== Provided data ==
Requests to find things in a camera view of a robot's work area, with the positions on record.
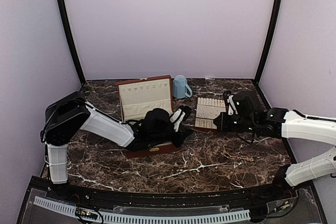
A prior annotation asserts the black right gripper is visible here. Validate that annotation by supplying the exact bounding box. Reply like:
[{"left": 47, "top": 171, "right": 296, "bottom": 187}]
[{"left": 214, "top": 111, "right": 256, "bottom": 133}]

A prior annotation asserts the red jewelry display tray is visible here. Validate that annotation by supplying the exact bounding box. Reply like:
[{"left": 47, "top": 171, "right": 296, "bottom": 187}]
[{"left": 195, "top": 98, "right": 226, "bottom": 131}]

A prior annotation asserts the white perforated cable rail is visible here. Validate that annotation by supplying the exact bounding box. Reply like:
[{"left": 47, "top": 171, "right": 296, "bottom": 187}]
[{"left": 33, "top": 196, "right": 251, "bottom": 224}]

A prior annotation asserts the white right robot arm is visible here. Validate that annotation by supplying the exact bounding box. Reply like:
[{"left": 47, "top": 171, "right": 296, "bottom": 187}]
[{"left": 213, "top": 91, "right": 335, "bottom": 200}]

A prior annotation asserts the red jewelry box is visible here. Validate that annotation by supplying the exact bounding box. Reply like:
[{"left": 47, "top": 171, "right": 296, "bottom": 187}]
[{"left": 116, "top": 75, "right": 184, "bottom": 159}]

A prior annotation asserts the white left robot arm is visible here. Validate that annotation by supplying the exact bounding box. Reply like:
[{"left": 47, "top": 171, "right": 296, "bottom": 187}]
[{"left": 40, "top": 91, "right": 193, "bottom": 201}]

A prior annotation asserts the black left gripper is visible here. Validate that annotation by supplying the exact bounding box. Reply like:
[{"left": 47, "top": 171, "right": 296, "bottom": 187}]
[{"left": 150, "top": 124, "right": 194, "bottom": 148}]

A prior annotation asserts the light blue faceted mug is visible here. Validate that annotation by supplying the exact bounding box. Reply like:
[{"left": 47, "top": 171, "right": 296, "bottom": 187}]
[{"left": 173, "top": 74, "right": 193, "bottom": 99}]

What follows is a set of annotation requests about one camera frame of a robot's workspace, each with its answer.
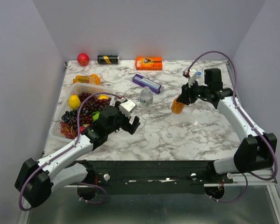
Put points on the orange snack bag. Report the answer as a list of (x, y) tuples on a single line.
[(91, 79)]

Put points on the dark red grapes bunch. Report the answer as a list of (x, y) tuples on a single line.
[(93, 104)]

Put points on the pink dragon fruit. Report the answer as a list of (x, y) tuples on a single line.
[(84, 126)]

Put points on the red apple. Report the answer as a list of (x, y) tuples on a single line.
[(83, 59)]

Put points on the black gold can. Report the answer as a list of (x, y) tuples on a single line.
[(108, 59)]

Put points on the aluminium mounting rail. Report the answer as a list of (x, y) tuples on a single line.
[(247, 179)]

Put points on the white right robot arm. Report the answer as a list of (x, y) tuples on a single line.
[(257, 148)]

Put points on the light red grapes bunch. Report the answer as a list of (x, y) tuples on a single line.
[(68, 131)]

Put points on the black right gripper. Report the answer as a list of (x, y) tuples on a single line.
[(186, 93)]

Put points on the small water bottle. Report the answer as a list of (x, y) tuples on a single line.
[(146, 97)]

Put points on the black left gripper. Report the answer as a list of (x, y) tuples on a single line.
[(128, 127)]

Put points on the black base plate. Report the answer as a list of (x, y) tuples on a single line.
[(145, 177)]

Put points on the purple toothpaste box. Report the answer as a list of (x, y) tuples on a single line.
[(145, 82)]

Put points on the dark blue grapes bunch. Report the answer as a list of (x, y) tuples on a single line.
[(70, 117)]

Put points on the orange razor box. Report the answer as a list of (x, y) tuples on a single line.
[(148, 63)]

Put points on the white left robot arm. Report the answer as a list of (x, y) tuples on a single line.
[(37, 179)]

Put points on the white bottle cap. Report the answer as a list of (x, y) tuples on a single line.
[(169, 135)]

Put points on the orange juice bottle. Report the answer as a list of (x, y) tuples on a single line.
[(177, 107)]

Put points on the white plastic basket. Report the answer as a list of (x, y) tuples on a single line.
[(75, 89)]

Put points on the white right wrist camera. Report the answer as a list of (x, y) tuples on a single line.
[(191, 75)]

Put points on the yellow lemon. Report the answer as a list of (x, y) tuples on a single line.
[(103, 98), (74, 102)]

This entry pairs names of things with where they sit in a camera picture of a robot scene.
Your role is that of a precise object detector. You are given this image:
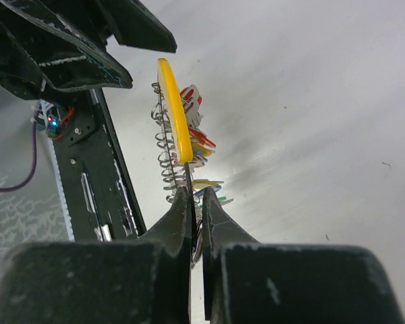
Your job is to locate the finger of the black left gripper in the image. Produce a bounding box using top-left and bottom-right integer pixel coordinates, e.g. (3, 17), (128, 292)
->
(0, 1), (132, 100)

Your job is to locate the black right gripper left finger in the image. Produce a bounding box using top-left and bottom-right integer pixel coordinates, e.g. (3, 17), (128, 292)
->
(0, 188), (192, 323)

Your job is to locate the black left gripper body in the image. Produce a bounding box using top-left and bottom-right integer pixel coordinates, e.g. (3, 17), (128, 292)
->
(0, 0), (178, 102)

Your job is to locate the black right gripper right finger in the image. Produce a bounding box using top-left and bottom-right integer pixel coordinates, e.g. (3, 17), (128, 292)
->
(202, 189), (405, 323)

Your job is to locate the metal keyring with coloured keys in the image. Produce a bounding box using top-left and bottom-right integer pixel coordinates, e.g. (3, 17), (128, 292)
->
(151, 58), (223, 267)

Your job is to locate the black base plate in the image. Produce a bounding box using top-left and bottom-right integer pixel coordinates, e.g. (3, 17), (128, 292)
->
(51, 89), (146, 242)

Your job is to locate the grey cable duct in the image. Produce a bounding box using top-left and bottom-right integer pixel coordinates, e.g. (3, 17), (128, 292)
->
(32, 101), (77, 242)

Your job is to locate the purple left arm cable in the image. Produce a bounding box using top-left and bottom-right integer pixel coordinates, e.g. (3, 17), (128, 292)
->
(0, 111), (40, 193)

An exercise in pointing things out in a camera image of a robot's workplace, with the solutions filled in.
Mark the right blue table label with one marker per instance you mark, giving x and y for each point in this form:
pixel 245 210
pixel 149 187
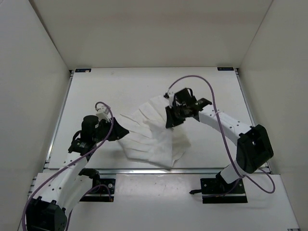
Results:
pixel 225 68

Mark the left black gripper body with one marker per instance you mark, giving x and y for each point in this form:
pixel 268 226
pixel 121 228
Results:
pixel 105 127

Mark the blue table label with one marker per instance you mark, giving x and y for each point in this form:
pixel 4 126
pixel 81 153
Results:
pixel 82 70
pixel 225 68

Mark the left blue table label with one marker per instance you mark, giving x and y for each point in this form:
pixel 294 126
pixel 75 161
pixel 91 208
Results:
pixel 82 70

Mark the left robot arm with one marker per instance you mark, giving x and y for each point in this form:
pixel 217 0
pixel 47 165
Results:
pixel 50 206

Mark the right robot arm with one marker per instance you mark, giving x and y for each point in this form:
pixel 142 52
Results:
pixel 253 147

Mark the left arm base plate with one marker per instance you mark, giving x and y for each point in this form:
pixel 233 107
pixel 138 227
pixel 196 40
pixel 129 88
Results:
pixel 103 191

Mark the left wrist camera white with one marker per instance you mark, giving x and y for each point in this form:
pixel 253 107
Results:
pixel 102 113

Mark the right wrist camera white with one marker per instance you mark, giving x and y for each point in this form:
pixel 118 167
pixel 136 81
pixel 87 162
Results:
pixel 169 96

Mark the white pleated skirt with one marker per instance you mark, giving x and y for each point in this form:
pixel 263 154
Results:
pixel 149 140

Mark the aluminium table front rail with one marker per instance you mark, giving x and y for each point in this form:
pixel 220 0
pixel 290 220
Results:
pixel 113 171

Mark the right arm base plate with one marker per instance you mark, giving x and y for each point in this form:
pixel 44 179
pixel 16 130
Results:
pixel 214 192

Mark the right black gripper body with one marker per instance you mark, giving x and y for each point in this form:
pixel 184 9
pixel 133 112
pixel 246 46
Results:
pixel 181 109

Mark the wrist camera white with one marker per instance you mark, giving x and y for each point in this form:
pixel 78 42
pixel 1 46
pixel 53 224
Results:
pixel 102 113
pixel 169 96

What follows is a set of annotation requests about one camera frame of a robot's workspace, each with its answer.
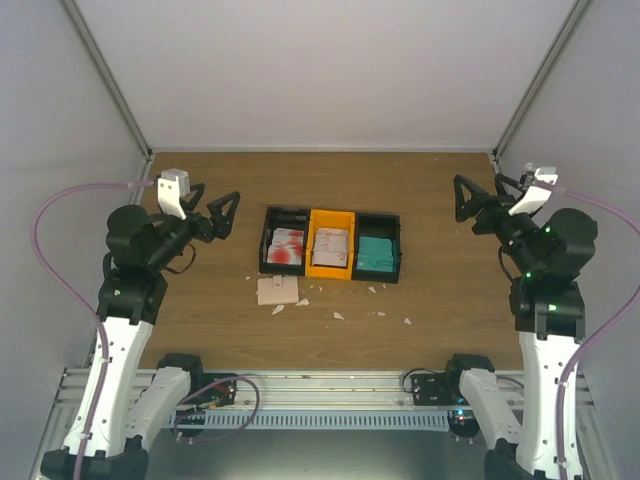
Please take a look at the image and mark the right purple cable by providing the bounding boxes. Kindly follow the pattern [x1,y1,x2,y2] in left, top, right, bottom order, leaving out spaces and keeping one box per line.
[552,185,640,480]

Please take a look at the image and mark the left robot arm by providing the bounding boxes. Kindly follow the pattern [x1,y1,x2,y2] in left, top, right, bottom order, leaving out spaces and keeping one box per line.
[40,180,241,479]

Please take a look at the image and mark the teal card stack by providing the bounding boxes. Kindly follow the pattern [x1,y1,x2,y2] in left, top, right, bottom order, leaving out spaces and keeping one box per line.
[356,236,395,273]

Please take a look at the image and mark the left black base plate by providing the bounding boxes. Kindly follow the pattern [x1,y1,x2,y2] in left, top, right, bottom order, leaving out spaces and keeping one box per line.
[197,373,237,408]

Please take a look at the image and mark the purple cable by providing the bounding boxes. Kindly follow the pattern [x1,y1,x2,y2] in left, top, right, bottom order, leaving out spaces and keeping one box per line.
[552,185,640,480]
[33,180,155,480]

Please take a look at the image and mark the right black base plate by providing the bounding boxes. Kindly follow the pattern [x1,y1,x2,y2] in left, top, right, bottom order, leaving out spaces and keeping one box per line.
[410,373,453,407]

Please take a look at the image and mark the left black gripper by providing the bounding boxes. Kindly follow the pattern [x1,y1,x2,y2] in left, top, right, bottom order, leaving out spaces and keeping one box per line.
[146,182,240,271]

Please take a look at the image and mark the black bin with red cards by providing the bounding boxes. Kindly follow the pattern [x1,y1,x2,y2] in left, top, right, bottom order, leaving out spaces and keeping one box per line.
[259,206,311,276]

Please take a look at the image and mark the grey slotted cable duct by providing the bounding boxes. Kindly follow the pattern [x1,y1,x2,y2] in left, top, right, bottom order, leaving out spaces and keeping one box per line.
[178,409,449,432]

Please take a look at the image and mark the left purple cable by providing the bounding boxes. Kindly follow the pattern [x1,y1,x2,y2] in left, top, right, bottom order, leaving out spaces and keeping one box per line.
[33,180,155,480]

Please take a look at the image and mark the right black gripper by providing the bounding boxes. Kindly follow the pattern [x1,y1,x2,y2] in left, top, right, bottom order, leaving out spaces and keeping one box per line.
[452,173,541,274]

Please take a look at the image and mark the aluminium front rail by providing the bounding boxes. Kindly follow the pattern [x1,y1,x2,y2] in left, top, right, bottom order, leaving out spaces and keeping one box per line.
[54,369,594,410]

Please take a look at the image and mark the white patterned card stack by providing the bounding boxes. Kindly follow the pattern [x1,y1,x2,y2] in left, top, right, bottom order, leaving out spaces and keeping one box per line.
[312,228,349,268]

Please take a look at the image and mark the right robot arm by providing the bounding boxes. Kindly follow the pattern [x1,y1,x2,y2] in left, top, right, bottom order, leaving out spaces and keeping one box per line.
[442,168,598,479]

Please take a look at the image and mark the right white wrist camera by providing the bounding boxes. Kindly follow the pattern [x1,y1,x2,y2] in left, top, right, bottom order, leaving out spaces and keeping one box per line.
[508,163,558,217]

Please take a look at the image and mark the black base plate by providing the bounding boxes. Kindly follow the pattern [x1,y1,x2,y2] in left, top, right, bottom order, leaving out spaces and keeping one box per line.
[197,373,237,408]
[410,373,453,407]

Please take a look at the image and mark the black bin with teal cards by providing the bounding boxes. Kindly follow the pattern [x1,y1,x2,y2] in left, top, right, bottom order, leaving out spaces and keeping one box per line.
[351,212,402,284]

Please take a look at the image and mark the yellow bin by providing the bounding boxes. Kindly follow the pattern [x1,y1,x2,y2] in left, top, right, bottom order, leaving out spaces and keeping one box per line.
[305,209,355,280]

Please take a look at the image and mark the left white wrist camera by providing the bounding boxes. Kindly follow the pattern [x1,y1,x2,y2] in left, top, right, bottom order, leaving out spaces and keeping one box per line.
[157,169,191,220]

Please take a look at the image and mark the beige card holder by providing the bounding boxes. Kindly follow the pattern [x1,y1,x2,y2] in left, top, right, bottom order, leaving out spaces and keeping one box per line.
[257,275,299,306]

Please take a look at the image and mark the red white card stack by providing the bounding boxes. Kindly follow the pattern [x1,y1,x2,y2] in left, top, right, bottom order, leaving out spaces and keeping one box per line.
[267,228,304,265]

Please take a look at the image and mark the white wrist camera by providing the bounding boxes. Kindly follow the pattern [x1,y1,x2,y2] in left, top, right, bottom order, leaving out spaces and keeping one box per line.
===
Work instructions:
Without the pictures, copy the entries from their first line through the line containing "A prior annotation asserts the red jewelry display", and only those lines.

Answer below:
Requests to find things in a camera view of a robot's work area, with the positions on record.
A prior annotation asserts the black right gripper is visible here. Validate that annotation by supplying the exact bounding box. Reply like:
[{"left": 47, "top": 171, "right": 296, "bottom": 187}]
[{"left": 214, "top": 111, "right": 256, "bottom": 133}]

A prior annotation asserts the red jewelry display tray is visible here. Validate that annotation by supplying the exact bounding box. Reply like:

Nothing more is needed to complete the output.